For customers on consumption pricing plans, Monte Carlo now sends an email summary of consumption once per month to all Account Owners. It includes detail from the previous month about credits consumed, credit rate ($), commit consumed ($), and amount due ($). This email is typically sent around the 5th of the month, but may be received off-cycle as well if you undergo a change in pricing plan.


It is possible to customize the recipient list of this email by clicking the Email statements button in the Current running statement section.

For many of our customers who use SQL rules for data quality, getting a full list of all rows violating the rule is critical, as internal teams need to follow up on each and every one of them. When SQL rules were launched, we limited the number of rows to 500 per alert in order to constrain scale/complexity. This has just gotten a lot better! Users now have access to up to 5,000 rows when a SQL rule alerts.

Please note: requires reaching out to our support team to raise account level limits. The default remains 500 rows per alert.

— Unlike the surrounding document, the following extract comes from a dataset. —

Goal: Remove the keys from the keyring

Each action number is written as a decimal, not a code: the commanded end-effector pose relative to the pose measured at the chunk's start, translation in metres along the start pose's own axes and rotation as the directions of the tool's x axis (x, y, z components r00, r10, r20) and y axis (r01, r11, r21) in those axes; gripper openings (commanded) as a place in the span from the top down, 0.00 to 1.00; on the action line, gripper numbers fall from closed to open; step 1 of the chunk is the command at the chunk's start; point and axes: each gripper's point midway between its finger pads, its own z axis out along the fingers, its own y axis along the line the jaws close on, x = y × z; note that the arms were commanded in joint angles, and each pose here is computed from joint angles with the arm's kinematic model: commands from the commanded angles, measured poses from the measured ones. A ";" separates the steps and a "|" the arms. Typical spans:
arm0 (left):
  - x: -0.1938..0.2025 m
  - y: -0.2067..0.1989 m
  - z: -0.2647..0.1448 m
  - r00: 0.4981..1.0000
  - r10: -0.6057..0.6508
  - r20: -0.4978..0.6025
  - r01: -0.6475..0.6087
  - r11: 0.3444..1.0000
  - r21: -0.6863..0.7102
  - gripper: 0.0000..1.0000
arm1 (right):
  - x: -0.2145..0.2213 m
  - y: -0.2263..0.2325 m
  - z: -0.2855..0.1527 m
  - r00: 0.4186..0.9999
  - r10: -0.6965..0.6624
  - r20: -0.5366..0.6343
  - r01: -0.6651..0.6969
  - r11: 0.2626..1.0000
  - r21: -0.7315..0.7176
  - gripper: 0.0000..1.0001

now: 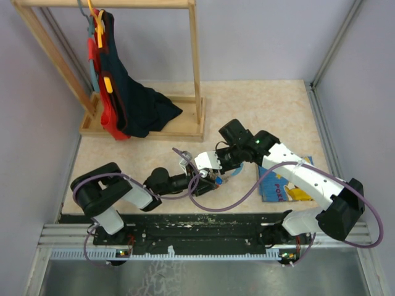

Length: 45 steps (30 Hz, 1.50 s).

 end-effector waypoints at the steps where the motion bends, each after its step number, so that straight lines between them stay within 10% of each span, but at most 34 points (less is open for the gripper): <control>1: -0.009 -0.005 0.008 0.999 -0.005 0.046 0.004 1.000 0.023 0.55 | -0.012 -0.015 -0.004 0.998 -0.014 0.054 0.011 0.999 0.051 1.00; 21: -0.015 0.007 0.014 0.998 0.008 0.069 -0.002 0.996 -0.086 0.56 | -0.012 -0.014 -0.003 0.998 -0.013 0.054 0.011 0.999 0.045 1.00; 45: -0.017 0.014 0.024 0.994 0.104 0.043 -0.088 0.957 -0.275 0.99 | -0.011 -0.013 -0.003 0.999 -0.014 0.053 0.011 0.999 0.044 1.00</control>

For customers that use Redshift data sharing for sharing data between producer and consumer clusters, MC can now support lineage between such clusters and allow custom monitoring on each.

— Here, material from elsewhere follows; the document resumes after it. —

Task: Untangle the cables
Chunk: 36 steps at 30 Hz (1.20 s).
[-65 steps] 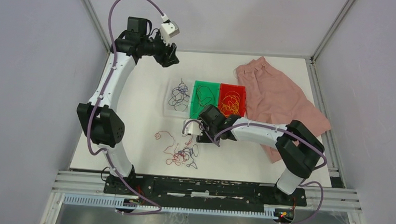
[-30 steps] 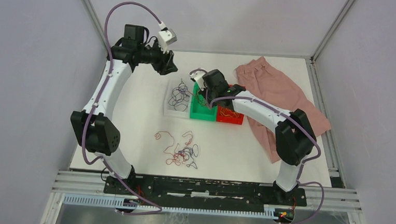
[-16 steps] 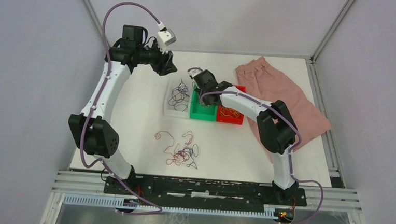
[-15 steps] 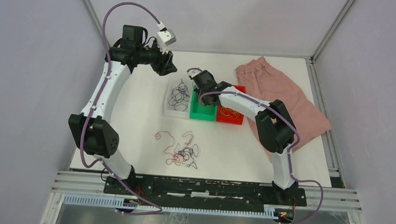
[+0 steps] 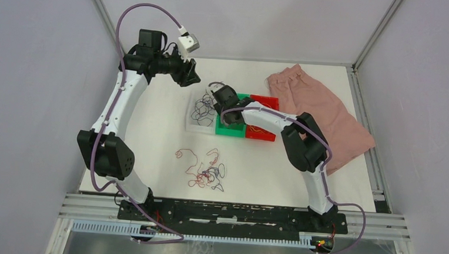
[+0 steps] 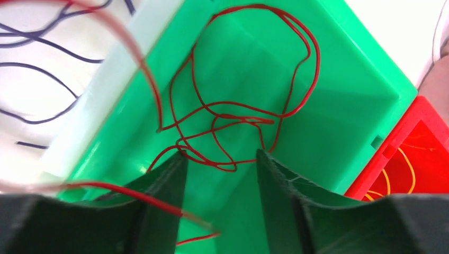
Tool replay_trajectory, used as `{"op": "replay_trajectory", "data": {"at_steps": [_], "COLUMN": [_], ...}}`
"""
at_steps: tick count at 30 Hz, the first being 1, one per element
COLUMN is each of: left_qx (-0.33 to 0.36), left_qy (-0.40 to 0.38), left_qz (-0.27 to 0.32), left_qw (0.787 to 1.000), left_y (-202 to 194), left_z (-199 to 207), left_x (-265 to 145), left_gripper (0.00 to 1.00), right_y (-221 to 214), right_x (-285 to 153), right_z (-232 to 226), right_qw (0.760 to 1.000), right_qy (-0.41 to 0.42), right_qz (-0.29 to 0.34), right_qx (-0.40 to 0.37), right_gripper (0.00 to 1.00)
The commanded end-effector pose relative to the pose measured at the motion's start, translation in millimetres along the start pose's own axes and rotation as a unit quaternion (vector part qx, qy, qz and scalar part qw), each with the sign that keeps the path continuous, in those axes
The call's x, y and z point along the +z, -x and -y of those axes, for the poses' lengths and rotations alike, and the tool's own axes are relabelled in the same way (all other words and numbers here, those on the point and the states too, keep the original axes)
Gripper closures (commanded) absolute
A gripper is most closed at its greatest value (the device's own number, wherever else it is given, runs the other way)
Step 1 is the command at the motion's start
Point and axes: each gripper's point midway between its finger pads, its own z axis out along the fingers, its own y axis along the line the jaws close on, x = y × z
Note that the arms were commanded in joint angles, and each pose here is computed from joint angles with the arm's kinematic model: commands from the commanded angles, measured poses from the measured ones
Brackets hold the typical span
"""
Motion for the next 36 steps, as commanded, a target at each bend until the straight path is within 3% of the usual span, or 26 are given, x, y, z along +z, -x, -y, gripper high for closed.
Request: {"op": "replay_trajectory", "data": {"at_steps": [1,8,17,20,23,36], "left_qx": [0.031,0.041,0.042,0.042,0.041,0.034], "left_qy": [0.011,0.014,0.013,0.014,0.014,0.006], "left_qz": [0.036,0.037,0.041,0.041,0.041,0.042], "left_qw": [0.999,0.998,0.998,0.998,0.998,0.998], "left_y": [27,29,33,32,32,30], "left_z": [2,3,4,4,3,5], "left_x": [-18,-21,-23,-23,-23,-21], "left_gripper": [0.39,0.39,0.39,0.39,0.39,0.39], "right_y": [59,77,75,88,94,32], "right_x": [-47,-89,-103,-117,-125,-123], "right_z": [18,23,8,-21,-44,-88], "right_qw": [0.993,0.979,0.964,0.947,0.945,0.97], "right_qy": [0.033,0.115,0.182,0.248,0.266,0.191], "right_qz": [0.09,0.128,0.136,0.163,0.167,0.132], "right_qx": [0.075,0.109,0.14,0.122,0.085,-0.069], "right_gripper": [0.38,0.36,0.4,0.39,0.38,0.41]}}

See docs here for more details

We have previously announced that Insights are being deprecated on July 1. In the next 24 hours, this feature will no longer be available. You can read more about that announcement here.

Insights are replaced by Exports, which make critical Monte Carlo objects—Monitors, Alerts, Events, and Assets—exportable in clean, consistent formats. By making this well-modeled data available, customers can build better and more reliable analytics than they could before.

Monte Carlo now supports unstructured data monitoring in metric monitors, enabling data and AI teams to apply LLM-powered transformations—such as sentiment analysis, classification, and custom prompts—to text columns from Snowflake and Databricks. Transformed columns can be used in alert conditions and to segment data—no SQL required. Built-in guardrails ensure performance and cost-efficiency at scale. This unlocks observability for LLM and RAG pipelines, allowing users to monitor things like tone drift in generated output, hallucination-prone responses, or consistency between input context and generated text.